Durante um largo período, até 1870, D. Pedro II reunia-se com o gabinete ministerial às quartas e sábados. Era a época do rei, reina e governa. Havia interferência nos poderes executivo, legislativo e judiciário. Como a Monarquia era unitária, a nomeação dos presidentes de província passava pelo governo central. Após o término da Guerra do Paraguai (1864-1870), a morte da filha Leopoldina (1847-1871) provoca uma transfiguração em D. Pedro II. Ele viaja para a Europa como o pai perdeu a filha e volta como o avô que vai cuidar dos netos.
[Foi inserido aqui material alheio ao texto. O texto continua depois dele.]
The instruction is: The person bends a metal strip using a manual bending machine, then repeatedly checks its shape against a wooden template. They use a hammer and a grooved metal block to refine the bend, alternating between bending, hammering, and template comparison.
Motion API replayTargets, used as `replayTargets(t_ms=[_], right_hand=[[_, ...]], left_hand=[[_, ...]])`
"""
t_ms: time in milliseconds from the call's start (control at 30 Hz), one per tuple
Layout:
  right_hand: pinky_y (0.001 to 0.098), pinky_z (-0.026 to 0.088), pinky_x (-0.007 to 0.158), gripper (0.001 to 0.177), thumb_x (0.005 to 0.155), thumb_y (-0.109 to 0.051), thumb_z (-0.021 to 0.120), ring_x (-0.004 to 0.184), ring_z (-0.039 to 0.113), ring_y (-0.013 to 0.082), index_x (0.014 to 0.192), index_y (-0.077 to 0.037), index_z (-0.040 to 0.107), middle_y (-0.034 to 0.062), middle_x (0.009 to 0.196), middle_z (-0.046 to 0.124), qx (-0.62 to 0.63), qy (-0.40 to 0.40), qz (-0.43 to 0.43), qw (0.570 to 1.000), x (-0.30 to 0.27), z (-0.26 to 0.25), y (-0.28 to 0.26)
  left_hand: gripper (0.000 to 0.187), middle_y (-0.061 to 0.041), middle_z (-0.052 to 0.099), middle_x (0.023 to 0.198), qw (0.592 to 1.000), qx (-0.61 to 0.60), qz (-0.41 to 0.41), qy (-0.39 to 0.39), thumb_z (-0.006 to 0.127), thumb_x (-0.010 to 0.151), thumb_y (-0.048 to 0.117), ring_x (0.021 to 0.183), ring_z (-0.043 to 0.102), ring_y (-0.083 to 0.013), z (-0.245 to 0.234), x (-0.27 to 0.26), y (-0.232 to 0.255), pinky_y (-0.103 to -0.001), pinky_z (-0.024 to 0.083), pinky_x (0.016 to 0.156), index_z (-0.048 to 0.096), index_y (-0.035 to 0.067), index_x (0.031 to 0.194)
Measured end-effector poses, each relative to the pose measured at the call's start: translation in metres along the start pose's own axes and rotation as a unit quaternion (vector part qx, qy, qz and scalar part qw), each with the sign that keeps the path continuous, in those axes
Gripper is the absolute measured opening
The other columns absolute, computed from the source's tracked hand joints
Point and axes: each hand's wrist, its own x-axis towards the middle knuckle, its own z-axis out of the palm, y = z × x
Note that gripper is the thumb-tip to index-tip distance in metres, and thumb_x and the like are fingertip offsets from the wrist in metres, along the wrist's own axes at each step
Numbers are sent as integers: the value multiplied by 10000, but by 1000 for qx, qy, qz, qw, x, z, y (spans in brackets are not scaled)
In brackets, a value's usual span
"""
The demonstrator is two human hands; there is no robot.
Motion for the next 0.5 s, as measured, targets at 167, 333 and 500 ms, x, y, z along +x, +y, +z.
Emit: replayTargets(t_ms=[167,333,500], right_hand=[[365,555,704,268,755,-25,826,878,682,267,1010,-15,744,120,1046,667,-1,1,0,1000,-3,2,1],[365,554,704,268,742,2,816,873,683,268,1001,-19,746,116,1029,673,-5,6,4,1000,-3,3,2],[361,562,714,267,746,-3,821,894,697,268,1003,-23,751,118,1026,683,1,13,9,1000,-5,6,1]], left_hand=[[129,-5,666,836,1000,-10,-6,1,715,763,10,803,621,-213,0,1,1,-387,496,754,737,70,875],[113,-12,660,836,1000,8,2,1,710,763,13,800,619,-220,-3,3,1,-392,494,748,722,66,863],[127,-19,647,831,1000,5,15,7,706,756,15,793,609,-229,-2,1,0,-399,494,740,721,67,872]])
Ocorria assim a primeira das três regências da Princesa Isabel. Depois, D. Pedro II passa a fazer reuniões apenas aos sábados com o gabinete ministerial e várias das atribuições são delegadas ao primeiro-ministro. Assume, assim, a figura do supremo magistrado da nação. Em 1889, ele envia comissão aos Estados Unidos para analisar o funcionamento da Suprema Corte e o mecanismo de freios e contrapesos entre os poderes. Não houve tempo de vingar sua proposta de abolir o Poder Moderador e passar a função nos moldes acima citados.
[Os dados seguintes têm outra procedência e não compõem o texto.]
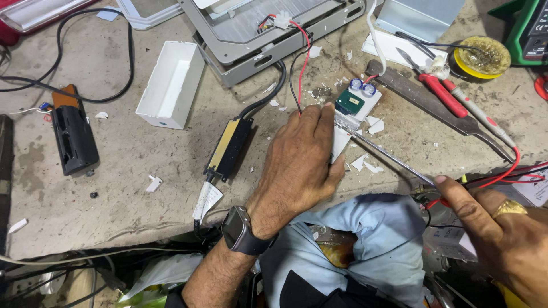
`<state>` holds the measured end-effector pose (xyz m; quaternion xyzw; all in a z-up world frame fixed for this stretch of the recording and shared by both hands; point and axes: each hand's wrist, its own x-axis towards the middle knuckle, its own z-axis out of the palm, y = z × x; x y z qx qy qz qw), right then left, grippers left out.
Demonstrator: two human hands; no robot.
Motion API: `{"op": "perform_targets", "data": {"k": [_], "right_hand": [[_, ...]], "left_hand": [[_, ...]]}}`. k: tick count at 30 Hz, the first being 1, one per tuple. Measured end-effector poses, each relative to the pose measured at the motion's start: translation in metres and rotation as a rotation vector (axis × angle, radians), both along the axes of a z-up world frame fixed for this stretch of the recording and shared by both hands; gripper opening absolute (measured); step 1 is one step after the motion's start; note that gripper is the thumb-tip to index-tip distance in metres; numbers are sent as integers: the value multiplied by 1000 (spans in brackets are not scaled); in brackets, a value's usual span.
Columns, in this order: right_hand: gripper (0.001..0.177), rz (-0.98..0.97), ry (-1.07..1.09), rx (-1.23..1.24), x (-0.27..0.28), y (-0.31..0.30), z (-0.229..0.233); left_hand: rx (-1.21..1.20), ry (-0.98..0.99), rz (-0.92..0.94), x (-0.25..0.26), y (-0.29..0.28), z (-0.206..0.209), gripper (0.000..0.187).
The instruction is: The person is repairing a small green circuit board. They use a screwdriver to adjust components, a soldering iron to solder connections, and a multimeter to test the board. The person also handles a white plastic housing and various wires during the process.
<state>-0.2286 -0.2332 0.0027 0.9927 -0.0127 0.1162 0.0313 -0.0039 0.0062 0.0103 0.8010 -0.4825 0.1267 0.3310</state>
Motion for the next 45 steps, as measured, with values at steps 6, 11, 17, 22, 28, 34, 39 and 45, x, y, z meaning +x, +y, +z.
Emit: {"op": "perform_targets", "data": {"k": [6,11,17,22,28,34,39,45], "right_hand": [[69,-214,182,626,-3,14,24],[62,-244,252,846,-5,-16,11],[57,-334,291,1169,4,-21,3],[58,-179,120,587,8,8,14],[70,-100,97,-127,3,34,6],[79,-170,158,-339,2,45,-1],[79,-63,42,-236,0,42,-19],[76,-57,-55,-268,1,46,-40]], "left_hand": [[29,20,54,-4,0,-3,75],[40,8,57,-4,0,-1,75],[45,46,50,-4,0,0,77],[15,37,3,-3,1,0,78],[40,71,-16,-1,-1,1,79],[14,100,-22,-2,1,3,80],[26,73,-14,-2,0,7,80],[66,54,-8,1,0,9,78]]}}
Por um lado, D. Pedro II não exerceu os poderes de chefe de Estado de maneira neutra como previa Benjamin Constant, pois interferia muito nos outros três poderes até 1870. Por outro lado, o Imperador dissolvia a Assembleia Geral, convocava eleições e provocava a alternância de poder. Com a República, o Exército assume o Poder Moderador, mas para provocar a mudança de regime (1889 e 1930), assim como impedir a realização de eleições presidenciais: não houve eleição em 1938, após o golpe do Estado Novo (1937); assim como em 1965, após o golpe de 1964.
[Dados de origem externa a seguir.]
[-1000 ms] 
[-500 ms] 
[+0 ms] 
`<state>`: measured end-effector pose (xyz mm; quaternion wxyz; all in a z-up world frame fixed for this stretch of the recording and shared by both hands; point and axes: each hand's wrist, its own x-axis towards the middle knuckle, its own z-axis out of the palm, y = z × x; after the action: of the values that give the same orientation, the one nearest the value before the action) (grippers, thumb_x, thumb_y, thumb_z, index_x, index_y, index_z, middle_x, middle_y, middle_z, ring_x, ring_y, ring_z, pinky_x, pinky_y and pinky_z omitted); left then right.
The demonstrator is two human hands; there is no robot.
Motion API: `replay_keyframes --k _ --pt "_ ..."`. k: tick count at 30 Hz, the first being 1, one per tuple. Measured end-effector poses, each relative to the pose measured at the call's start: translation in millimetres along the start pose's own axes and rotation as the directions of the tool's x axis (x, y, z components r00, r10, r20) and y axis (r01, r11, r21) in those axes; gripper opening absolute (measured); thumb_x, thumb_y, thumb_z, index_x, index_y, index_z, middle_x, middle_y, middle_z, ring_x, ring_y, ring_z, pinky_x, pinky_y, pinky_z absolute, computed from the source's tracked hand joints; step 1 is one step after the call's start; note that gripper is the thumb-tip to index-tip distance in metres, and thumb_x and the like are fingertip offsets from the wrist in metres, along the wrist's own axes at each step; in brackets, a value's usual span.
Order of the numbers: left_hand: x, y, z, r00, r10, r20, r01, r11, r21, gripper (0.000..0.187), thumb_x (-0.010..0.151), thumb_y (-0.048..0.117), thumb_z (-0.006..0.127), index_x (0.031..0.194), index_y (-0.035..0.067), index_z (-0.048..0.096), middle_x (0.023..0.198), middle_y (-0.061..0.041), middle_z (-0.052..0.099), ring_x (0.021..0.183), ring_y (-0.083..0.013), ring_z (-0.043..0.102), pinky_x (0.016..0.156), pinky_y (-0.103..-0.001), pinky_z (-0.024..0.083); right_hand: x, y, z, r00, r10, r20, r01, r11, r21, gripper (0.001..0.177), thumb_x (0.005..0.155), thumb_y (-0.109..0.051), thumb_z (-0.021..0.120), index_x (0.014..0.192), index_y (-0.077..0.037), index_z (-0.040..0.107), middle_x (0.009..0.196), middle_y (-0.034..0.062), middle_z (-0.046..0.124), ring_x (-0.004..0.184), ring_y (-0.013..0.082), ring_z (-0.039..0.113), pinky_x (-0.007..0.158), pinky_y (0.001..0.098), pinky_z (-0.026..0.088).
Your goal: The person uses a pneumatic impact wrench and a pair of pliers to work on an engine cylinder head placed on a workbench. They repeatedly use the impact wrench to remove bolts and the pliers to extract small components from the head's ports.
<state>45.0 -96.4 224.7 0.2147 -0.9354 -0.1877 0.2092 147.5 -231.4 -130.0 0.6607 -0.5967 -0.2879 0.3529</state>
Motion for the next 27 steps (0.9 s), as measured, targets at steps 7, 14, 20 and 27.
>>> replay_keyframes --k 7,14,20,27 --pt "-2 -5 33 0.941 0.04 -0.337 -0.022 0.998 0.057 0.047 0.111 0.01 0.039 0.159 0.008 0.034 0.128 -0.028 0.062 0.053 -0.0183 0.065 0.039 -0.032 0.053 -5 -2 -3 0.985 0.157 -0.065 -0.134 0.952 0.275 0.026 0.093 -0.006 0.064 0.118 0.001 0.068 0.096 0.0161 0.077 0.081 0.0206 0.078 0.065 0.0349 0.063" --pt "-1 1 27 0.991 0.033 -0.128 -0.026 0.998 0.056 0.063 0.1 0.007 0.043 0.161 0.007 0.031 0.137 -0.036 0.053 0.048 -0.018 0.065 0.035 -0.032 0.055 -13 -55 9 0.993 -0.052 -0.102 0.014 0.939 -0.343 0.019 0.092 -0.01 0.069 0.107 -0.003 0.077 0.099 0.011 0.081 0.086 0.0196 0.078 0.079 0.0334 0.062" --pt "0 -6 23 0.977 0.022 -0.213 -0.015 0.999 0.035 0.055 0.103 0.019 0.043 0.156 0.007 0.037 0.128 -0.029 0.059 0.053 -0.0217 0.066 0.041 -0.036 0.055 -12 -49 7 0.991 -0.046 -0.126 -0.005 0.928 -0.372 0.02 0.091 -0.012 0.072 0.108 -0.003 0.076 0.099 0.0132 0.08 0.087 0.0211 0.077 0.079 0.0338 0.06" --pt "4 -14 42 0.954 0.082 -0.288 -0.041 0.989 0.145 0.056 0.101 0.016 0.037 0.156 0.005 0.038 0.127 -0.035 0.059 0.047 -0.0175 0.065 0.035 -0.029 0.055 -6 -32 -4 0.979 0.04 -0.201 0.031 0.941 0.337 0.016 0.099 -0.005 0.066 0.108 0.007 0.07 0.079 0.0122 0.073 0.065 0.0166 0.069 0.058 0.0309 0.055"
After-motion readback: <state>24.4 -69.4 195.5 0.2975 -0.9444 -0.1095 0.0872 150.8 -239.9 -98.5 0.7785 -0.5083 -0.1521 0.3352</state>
Com a Constituição de 1988, o papel do STF é de arbitrar os conflitos entre os três poderes, mas sem prerrogativas de dissolver o Congresso Nacional, convocar eleições ou provocar a alternância de poder. O atual desgaste do STF decorre do fato de que deve arbitrar os conflitos, mas não pode solucionar graves impasses políticos pela via eleitoral. Tampouco as Forças Armadas, pois estão limitadas pelas atribuições do artigo 142 da Constituição Federal, assim como quando convocadas nos casos de Garantia da Lei e da Ordem, do Estado de Defesa e do Estado de Sítio.